Entries taken from a collection
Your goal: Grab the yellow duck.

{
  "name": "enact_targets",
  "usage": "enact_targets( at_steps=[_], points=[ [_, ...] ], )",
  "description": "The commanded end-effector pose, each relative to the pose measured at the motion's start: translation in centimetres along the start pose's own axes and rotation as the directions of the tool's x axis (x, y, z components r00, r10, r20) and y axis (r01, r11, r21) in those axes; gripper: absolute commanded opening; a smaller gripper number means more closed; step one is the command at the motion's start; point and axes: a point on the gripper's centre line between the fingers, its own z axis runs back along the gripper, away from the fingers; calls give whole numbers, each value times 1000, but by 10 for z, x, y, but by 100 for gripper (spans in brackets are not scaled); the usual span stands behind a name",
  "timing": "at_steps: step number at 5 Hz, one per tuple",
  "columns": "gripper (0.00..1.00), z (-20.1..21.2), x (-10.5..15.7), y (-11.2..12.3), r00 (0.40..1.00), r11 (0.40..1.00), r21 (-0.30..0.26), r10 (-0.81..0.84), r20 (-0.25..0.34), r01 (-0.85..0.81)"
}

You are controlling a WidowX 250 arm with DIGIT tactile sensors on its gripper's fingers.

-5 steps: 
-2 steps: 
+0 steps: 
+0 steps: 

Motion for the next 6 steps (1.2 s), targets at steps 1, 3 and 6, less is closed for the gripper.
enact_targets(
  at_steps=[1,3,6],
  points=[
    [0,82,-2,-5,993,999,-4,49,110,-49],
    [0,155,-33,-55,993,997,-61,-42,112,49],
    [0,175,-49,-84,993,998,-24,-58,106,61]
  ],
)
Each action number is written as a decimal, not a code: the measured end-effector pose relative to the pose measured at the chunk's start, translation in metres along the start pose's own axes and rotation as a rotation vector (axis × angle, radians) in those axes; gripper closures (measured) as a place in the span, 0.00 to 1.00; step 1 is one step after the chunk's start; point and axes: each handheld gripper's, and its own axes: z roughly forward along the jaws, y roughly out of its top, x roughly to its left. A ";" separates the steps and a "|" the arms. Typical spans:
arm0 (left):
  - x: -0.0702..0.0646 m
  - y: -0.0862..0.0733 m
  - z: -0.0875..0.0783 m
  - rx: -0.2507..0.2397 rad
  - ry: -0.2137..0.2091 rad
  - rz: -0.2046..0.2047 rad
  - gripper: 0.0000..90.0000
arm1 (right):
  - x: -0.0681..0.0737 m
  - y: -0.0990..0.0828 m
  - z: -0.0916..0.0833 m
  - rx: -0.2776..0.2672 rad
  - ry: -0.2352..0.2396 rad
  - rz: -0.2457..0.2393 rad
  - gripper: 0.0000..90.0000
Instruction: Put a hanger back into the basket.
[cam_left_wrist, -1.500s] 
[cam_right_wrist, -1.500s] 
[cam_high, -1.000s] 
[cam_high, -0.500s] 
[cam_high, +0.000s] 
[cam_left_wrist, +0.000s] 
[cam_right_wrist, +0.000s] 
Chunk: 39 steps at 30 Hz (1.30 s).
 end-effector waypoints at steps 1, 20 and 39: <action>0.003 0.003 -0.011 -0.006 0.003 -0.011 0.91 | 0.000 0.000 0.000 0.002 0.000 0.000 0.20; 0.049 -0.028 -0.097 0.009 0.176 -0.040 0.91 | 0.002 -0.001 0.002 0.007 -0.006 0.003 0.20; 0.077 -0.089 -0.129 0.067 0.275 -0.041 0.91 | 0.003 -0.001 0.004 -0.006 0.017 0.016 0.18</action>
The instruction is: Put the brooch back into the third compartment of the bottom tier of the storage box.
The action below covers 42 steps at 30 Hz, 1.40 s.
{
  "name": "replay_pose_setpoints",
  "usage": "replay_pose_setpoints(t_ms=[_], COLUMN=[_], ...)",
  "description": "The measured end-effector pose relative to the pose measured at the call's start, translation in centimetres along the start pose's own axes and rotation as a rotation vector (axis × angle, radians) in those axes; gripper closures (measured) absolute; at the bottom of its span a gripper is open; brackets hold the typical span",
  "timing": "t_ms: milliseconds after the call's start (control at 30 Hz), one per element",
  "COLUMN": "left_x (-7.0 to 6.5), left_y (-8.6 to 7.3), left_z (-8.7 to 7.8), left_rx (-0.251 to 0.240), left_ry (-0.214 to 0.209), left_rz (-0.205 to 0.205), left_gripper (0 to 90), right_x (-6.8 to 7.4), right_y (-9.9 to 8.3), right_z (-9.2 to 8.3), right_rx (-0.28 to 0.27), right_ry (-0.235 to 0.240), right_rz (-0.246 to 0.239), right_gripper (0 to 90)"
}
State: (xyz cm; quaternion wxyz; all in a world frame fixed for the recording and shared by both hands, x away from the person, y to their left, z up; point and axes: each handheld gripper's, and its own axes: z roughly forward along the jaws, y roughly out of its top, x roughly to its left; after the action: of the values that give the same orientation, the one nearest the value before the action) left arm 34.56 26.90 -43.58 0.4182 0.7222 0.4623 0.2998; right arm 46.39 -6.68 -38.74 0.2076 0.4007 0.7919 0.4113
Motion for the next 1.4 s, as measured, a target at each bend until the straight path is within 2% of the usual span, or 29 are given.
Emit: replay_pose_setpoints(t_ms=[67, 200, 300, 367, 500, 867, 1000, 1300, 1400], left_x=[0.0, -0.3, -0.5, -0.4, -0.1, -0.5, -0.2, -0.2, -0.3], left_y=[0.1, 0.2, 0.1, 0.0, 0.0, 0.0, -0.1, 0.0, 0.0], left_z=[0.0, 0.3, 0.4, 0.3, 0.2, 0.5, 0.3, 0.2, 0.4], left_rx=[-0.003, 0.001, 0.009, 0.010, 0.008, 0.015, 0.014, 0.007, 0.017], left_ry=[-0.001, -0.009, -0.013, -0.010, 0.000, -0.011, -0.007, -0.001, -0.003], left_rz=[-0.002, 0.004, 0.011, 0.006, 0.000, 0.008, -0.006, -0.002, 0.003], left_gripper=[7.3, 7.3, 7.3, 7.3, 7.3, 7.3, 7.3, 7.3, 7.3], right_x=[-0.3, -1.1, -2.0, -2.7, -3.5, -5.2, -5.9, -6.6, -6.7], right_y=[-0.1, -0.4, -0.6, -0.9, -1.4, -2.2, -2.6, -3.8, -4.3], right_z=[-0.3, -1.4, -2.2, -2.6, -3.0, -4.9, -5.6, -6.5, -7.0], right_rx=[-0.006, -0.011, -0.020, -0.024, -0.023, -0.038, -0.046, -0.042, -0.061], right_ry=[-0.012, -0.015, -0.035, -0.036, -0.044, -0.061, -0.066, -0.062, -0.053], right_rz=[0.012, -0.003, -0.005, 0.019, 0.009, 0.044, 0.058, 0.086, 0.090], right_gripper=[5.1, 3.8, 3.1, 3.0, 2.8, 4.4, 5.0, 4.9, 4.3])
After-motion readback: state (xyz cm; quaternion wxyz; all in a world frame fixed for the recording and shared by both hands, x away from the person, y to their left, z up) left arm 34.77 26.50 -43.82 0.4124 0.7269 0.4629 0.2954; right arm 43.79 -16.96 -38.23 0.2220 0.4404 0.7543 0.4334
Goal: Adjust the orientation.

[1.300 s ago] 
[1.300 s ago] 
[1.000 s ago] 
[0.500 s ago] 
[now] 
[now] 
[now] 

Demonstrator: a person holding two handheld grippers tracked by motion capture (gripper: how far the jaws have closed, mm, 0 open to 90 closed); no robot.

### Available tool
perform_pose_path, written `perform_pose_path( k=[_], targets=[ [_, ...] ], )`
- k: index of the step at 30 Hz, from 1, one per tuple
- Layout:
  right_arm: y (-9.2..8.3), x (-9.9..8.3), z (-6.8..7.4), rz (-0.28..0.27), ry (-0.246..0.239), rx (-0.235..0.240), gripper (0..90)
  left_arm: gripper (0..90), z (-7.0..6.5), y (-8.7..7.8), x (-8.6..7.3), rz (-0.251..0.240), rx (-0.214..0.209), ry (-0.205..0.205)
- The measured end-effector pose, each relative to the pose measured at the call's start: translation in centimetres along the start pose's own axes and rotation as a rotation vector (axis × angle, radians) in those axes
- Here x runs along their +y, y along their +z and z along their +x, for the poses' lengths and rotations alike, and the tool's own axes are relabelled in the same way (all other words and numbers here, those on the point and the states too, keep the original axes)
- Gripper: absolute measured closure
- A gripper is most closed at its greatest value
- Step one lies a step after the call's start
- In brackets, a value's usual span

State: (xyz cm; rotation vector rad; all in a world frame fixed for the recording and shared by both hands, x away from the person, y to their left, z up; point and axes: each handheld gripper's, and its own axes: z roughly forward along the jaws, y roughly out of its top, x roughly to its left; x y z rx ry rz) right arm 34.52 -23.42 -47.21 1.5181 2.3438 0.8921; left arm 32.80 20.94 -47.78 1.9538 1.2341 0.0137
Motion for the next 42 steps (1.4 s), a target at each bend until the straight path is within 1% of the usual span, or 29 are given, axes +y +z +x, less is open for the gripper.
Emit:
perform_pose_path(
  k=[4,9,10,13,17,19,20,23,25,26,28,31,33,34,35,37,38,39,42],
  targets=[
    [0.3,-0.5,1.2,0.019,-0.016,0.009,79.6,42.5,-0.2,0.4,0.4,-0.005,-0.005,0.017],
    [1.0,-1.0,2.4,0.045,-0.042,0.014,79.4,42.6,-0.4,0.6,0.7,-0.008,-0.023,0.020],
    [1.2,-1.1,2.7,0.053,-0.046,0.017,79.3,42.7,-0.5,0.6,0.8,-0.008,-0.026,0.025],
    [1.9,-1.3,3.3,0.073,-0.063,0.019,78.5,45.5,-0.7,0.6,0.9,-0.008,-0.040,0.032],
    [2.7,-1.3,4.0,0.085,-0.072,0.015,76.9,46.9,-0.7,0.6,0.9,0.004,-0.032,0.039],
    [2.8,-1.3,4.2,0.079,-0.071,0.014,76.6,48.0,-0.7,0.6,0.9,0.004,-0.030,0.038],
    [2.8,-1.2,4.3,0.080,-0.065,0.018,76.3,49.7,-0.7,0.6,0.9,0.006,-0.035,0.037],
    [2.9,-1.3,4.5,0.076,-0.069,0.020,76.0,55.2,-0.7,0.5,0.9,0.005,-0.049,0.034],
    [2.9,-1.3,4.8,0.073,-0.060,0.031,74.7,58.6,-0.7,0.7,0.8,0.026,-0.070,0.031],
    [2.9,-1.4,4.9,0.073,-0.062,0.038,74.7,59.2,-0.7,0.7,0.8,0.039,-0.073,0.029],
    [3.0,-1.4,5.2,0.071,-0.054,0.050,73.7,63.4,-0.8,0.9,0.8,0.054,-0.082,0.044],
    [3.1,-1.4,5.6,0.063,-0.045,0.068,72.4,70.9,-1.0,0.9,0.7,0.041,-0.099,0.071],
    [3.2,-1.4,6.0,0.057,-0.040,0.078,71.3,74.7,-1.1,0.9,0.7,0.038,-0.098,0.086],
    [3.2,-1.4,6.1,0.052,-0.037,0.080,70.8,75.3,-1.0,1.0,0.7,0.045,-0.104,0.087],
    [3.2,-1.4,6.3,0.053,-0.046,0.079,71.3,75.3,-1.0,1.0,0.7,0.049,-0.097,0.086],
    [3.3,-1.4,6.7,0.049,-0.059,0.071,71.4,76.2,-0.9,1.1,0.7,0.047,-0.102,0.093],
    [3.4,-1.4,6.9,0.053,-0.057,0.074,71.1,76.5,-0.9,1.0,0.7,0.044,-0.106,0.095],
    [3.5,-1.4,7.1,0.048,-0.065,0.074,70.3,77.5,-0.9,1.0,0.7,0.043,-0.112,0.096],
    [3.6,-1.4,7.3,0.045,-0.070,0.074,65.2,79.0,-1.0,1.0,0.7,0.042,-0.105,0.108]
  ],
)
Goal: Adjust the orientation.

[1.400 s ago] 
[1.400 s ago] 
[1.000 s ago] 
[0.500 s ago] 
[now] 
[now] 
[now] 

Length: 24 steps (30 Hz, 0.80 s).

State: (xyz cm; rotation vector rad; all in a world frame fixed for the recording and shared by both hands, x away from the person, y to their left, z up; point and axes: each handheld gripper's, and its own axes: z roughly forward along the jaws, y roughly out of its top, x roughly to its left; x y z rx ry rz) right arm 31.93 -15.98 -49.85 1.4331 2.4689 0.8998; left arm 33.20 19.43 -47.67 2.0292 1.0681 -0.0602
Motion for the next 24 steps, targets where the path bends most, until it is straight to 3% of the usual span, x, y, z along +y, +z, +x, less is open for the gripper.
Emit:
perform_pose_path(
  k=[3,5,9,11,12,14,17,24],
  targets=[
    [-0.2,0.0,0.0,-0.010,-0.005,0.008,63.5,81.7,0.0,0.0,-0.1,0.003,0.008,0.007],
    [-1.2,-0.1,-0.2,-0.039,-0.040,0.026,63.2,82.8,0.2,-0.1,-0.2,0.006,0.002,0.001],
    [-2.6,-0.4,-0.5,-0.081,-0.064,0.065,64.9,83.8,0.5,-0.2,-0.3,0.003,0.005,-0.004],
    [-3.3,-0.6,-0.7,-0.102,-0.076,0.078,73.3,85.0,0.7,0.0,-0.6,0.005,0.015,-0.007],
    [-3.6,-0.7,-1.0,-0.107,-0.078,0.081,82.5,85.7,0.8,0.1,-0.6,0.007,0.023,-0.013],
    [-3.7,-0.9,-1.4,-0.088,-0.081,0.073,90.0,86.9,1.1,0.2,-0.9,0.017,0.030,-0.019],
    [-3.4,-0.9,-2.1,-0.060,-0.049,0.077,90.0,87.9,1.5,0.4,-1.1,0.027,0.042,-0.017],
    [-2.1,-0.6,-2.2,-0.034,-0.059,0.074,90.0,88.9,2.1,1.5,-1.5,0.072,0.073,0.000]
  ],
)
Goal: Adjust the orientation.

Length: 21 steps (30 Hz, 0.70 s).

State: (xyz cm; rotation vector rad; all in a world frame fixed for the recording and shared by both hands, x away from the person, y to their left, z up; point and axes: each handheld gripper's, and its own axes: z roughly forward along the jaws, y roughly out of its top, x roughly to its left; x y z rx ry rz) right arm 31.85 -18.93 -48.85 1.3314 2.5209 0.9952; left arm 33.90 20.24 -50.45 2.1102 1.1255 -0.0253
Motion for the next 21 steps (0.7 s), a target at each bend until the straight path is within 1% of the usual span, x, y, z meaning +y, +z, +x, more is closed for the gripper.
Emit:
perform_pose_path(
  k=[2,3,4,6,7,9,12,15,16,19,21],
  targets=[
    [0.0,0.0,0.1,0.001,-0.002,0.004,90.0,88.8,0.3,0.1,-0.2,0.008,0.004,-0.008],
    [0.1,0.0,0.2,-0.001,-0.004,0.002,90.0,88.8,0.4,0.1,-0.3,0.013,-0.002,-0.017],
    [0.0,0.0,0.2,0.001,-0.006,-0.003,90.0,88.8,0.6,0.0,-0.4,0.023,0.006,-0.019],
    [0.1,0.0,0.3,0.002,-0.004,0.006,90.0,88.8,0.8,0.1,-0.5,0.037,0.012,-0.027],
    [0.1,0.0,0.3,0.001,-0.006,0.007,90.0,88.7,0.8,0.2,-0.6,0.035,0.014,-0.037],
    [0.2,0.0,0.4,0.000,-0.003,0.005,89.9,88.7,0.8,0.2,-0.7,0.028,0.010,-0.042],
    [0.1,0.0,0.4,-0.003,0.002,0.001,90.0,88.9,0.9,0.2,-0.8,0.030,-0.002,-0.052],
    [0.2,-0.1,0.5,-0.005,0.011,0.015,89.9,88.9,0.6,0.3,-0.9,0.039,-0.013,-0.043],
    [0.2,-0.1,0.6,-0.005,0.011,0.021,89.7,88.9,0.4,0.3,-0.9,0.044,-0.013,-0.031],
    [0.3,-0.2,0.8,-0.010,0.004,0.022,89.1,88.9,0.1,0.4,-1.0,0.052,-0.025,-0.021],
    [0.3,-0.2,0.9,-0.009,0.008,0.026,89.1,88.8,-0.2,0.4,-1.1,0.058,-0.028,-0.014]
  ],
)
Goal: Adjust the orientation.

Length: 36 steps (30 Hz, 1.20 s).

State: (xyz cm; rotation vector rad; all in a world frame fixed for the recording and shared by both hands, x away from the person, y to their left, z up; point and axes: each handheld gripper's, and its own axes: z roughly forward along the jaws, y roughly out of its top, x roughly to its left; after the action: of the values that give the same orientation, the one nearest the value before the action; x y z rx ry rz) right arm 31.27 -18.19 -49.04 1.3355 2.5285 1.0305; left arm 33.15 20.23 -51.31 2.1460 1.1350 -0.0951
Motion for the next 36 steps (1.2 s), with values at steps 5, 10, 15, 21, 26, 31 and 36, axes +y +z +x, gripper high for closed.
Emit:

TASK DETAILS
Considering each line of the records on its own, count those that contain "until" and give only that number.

ANSWER SECTION
4